Re: Record pagination with count of total rows [message #170480 is a reply to message #170474] |
Tue, 02 November 2010 12:28 |
matt[1]
Messages: 40 Registered: September 2010
Karma:
|
Member |
|
|
On Nov 2, 4:51 am, Erwin Moller
<Since_humans_read_this_I_am_spammed_too_m...@spamyourself.com> wrote:
> On 11/1/2010 3:26 PM, matt wrote:
>
>> On Nov 1, 9:33 am, Erwin Moller
>> <Since_humans_read_this_I_am_spammed_too_m...@spamyourself.com> wrote:
>>> On 11/1/2010 1:42 PM, matt wrote:
>
>>>> Hi all,
>
>>> Hi Matt,
>
> <snip>
>
>>>> I'm just curious to see how other people have addressed this problem
>>>> and what you've found to be the up/down sides of your chosen solution..
>
>>> The way I approach this:
>
>>> 1) Run the query once, and store the ID's of something that will enable
>>> you to fetch rest of the tuple based on that number.
>>> (For example: store a userid, and you know you can easily find the rest
>>> of the accompanying information based on a userid)
>
>> An interesting concept. Unfortunately, it doesn't address the time of
>> the first query. Although, I'm surprised I didn't think of it...
>
> True. But the query must run anyway, I expect.
> So if it takes 70 seconds, I don't see how you can eliminate that.
> The best you can do is trying to make it run only once, I expect.
Yeah...I was hoping to save some execution time using LIMIT, but I'm
beginning to think no matter what I implement, it does need to run the
full query up front.
[snip]
>> The synchronization problem occurs when I amend the previous list:
>
>> 1.5 Other user deletes record #8.
>
>> Now, my"first ten results should be 0,1,2,3,4,5,6,7,9,10. Page two
>> should start on record #11 and my total count should be 19.
>
>> Same problem occurs if new data is entered that should be included in
>> the results after the user's initial query.
>
>> I think that even with this approach, there needs to be a way of
>> telling individual sessions "your results are no longer valid, you
>> need to rerun the full query."
>
> Yes and no.
> You say two things: Record deleted and underlying data changed.

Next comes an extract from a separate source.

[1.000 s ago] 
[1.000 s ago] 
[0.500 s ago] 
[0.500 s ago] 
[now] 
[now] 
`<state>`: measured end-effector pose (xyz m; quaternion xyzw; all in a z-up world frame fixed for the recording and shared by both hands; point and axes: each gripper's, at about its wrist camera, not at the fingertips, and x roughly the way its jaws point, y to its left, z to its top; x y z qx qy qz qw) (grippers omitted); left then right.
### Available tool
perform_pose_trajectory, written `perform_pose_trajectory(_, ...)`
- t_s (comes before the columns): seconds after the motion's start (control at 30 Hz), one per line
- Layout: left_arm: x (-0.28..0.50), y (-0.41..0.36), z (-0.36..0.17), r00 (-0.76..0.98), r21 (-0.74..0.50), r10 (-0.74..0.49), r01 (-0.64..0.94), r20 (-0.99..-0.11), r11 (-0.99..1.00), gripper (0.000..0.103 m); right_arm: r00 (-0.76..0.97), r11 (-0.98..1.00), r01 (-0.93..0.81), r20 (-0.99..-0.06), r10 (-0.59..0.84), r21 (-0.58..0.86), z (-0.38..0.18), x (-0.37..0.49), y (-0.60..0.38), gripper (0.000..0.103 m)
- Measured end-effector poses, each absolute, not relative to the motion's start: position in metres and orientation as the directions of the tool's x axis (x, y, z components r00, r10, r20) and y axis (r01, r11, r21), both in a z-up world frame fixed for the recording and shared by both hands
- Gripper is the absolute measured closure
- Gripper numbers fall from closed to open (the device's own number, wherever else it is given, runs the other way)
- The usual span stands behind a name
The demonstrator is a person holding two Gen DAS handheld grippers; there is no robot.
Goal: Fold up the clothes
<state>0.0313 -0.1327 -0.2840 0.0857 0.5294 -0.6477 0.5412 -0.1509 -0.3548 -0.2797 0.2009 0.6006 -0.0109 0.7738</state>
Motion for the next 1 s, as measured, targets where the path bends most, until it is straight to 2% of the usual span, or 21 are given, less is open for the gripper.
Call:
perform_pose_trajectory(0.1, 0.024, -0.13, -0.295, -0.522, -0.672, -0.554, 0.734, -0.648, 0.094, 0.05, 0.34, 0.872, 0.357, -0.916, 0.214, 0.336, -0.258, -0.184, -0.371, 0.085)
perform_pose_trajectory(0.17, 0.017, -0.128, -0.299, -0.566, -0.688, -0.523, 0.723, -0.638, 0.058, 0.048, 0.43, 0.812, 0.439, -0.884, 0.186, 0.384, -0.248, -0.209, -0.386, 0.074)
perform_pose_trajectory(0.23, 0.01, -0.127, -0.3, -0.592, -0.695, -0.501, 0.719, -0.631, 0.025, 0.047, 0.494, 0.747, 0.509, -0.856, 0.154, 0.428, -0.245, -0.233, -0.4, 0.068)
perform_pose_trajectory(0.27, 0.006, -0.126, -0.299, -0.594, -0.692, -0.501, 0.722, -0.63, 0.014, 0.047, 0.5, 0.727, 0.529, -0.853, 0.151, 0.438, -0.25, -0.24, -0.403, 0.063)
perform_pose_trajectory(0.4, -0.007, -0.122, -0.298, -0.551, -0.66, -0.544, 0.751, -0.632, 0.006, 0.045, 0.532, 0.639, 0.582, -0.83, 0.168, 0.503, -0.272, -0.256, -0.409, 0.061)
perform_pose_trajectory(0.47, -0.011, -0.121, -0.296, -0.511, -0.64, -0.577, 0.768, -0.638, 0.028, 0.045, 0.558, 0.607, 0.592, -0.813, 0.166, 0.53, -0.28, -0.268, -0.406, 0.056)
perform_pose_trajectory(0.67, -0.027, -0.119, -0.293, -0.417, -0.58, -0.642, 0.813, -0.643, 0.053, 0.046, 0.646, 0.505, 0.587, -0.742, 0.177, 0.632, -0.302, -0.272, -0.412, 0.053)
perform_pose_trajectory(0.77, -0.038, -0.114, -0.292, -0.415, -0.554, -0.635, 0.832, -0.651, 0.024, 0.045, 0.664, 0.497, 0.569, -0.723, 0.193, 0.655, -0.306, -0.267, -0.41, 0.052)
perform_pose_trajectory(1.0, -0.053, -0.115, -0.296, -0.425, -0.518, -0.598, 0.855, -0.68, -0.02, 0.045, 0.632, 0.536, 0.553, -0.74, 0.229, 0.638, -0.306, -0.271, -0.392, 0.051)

> (Well, actually a deleted record is also 'data changed' of course, but
> they can be treated separately I think.)
>
> 1) Record deleted
> This is no problem. If you write your code right, you will end up with 9
> results instead of 10. (Number 8 was deleted).

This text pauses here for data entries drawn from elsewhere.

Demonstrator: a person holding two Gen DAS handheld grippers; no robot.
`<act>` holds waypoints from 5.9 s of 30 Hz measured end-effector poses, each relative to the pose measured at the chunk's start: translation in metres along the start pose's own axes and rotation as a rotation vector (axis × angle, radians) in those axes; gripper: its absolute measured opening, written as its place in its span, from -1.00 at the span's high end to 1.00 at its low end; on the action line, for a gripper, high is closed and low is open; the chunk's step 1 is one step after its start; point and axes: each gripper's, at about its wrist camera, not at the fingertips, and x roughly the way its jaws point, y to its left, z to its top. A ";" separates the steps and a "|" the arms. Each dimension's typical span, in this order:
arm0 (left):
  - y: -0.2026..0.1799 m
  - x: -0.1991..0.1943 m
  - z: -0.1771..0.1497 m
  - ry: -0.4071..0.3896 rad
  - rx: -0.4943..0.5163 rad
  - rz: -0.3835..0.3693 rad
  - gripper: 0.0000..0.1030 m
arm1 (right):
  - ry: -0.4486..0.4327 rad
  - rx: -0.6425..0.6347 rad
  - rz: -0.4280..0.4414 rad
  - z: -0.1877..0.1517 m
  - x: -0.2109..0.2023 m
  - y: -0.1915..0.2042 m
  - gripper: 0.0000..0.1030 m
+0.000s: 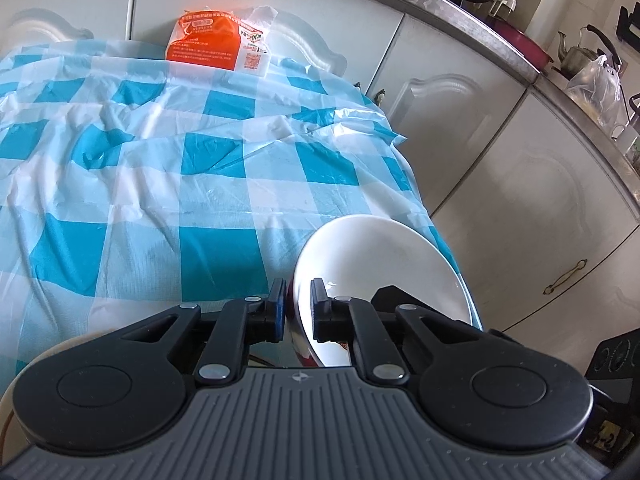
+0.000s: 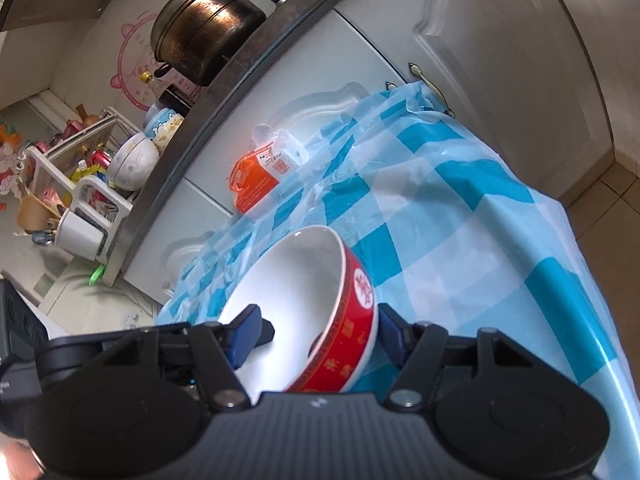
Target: Organize plates and bowls
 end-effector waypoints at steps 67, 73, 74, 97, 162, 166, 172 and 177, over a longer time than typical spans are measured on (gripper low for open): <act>0.193 -0.230 -0.057 -0.345 -0.445 0.085 0.86 | 0.254 -0.264 0.284 -0.098 0.048 0.228 -0.13; 0.201 -0.224 -0.060 -0.331 -0.475 0.084 0.86 | 0.267 -0.297 0.254 -0.108 0.057 0.234 -0.12; 0.203 -0.223 -0.061 -0.329 -0.479 0.085 0.86 | 0.269 -0.303 0.250 -0.109 0.058 0.235 -0.12; 0.208 -0.210 -0.067 -0.313 -0.507 0.107 0.86 | 0.239 -0.476 0.175 -0.127 0.070 0.245 -0.11; 0.171 -0.215 -0.057 -0.428 -0.323 0.353 -0.51 | -0.067 -0.410 0.150 -0.075 0.034 0.201 -0.97; 0.159 -0.218 -0.060 -0.435 -0.271 0.408 -0.92 | -0.079 -0.410 0.135 -0.074 0.022 0.200 -0.97; 0.139 -0.220 -0.066 -0.429 -0.201 0.457 -0.99 | -0.096 -0.416 0.092 -0.072 0.003 0.199 -0.97; 0.122 -0.221 -0.071 -0.427 -0.133 0.466 -1.00 | -0.107 -0.435 0.053 -0.073 -0.014 0.197 -0.98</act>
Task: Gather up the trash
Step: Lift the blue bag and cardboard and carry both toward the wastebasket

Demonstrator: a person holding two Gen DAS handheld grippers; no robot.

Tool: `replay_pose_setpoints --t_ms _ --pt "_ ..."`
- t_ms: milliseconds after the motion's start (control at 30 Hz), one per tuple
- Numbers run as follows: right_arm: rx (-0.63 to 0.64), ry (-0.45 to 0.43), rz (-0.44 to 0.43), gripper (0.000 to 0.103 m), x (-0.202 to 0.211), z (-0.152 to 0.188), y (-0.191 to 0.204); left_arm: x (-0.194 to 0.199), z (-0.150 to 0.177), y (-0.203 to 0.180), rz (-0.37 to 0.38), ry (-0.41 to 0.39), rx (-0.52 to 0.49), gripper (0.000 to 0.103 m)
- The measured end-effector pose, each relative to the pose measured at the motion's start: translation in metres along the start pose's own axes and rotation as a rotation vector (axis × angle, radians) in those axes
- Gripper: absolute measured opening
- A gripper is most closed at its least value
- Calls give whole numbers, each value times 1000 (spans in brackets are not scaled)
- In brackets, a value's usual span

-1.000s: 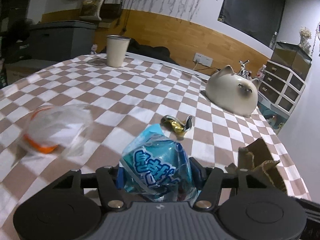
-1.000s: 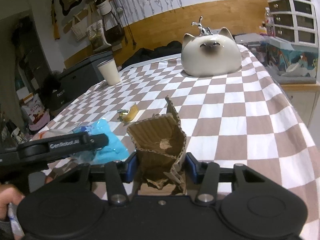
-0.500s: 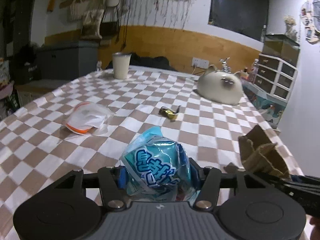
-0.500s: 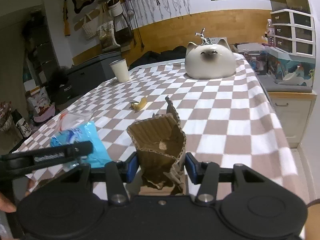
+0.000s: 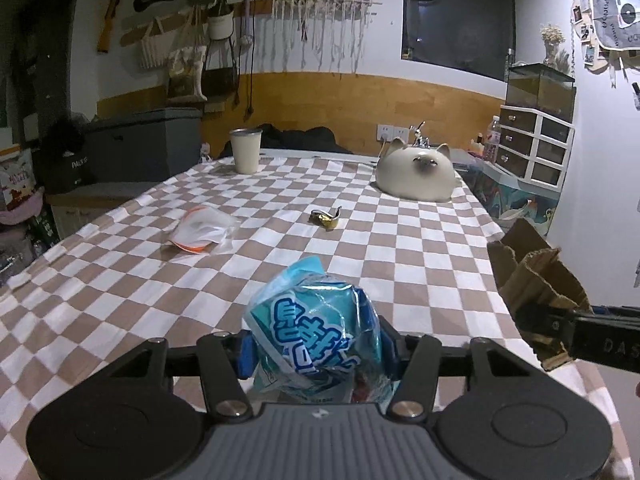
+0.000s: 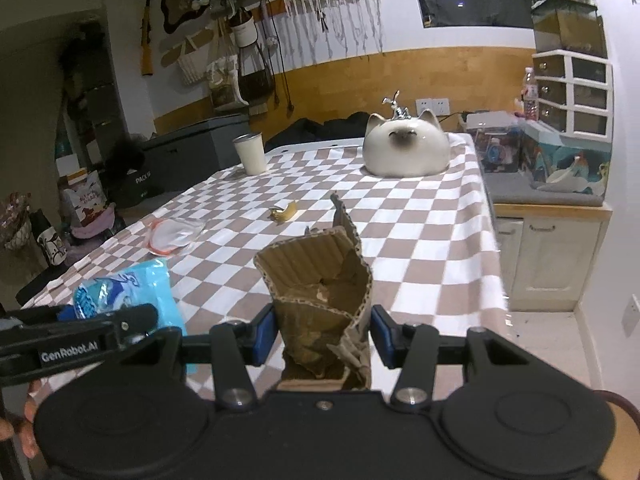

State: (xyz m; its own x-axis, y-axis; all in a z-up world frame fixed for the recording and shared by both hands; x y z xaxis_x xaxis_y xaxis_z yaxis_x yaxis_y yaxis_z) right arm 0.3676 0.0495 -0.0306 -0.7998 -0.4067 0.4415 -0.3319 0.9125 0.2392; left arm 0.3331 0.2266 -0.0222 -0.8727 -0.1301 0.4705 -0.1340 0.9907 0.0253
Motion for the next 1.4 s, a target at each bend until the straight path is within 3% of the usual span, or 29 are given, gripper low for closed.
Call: replay_pose_setpoints --t_ms 567,1400 --pt "-10 -59 32 51 95 17 -50 62 10 -69 35 -45 -26 57" --pt "-129 -79 262 51 197 57 -223 62 39 -272 271 -14 -160 57"
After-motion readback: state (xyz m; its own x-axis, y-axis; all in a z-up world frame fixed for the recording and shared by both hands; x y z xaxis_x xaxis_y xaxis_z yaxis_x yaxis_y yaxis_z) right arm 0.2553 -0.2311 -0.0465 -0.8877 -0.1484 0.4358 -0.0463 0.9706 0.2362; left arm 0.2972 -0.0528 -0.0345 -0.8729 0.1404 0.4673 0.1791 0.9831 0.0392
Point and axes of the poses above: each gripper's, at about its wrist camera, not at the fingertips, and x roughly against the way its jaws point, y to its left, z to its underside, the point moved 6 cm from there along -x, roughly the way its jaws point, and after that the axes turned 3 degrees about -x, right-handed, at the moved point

> That is no big problem in most cases: pagination is more for convenience
> in most cases. (Of course, again, I cannot make that decision: you and
> your client must decide if that is acceptable.)

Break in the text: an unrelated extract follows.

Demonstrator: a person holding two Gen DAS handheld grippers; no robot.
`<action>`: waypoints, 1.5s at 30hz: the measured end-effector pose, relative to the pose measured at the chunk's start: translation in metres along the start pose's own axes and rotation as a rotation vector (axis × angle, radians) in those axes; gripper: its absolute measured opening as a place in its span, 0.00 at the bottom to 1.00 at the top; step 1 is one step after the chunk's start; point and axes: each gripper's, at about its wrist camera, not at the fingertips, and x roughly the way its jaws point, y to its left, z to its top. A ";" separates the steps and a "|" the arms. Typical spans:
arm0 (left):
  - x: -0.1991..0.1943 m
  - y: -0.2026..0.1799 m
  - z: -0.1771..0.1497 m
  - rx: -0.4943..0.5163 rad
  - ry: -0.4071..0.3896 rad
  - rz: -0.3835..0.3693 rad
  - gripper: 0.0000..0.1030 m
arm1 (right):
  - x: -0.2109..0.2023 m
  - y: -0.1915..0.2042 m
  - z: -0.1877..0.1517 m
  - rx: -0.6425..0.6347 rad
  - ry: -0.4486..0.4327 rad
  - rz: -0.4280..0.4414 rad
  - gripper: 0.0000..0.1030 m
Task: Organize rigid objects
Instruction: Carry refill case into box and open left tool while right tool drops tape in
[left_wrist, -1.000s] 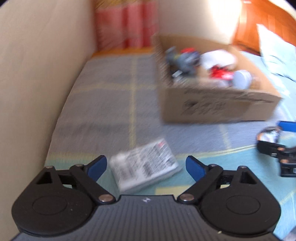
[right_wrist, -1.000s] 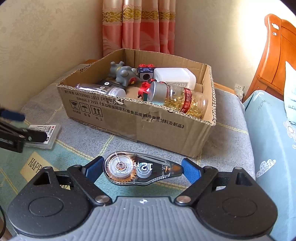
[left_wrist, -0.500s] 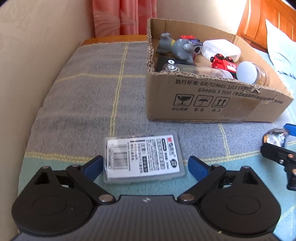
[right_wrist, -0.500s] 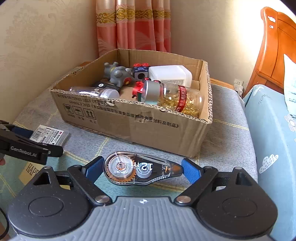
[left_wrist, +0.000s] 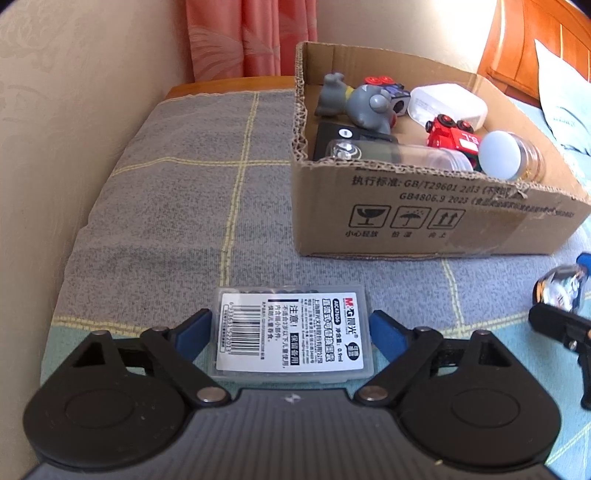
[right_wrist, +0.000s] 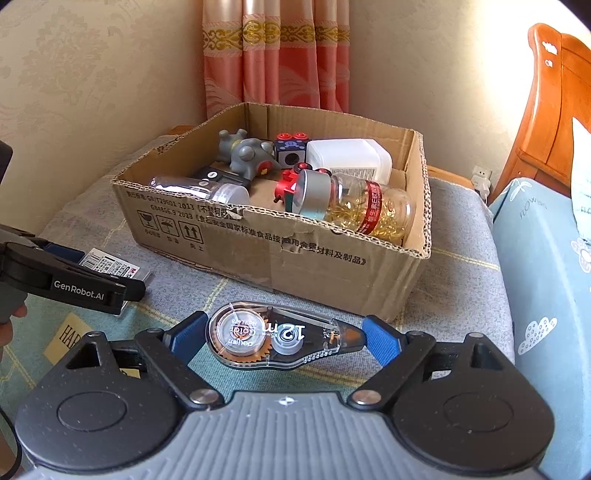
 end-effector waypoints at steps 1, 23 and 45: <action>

I can hear it now: "I said 25 rows per page and I only got 24!!! The
web site's broken!!!"
I'm actually OK with re-running the full query if there is a set flag
that says the data has been changed in any way.
> Anyway: number 2 is the bigger problem:
>
> 2) Underlying data changed
> This is tricky. I can think of three approaches:
> a) re-query every time, like you did earlier, but that is unacceptable
> slow.
Exactly.
> b) Place triggers on all relevant tables, that fill some other table
> with the changed records and also timestamps.
> Your process can then look up each invocation if there is a need to
> requery and comes back with what you wrote: "your results are no longer
> valid, you need to rerun the full query."
That's interesting...I was thinking that a change in any JOIN'ed table
would trigger a full refresh, but you're right--we may be able to
implement something that's a little smarter and more granular.
> The second solution (b) is by far the most elegant, but also the most
> complex/bug-prone: you are actually building your own custom caching
> system, that triggers a fresh query when needed.
>
> c) A hybrid: Do a full search ONLY on the IDs you have. So apply all
> other searchcriteria but include the:
> "WHERE pkTable IN (10, 11 ... 19)"
> This will ensure for you that the results are maybe not the right number
> (10 in our example), but they ARE guaranteed accurate.
That's not bad either. I'd almost venture to say that we use
temporary tables to flatten the lookups in conjunction with this as
well. So, first execution populates a temp (memory?) table and then
queries that table for the full result set. Subsequent page loads
first check a flag that's set by the insert/update/delete logic that
says either (a) this whole temporary table is invalid or (b) these
rows are invalid and regenerates the requisite data into the temp
table.
Then, we could use Alvaro's suggestion to both limit rows in the query
and provide full result counts much more efficiently (no joins).
I doubt this is going to be implemented for the current app that's
supposed to roll on Dec. 1, but this whole app suite is on a custom
Framework, so this could easily be built in for all future reporting.
> I have never done that last one (c), so here my experience ends. :-/
> But it doesn't sound impossible at all.
> Smart database engines can use that extra information to seriously
> reduce the time needed to scan all included tables.
> (And also: some databases, eg Postgresql, can accept hints.)
Switching the RDBMS is a last-ditch option, but not one that's off the
table. We'd probably be talking Oracle, but I'll keep pg in mind.
[snip]
Thanks again.
|
|
|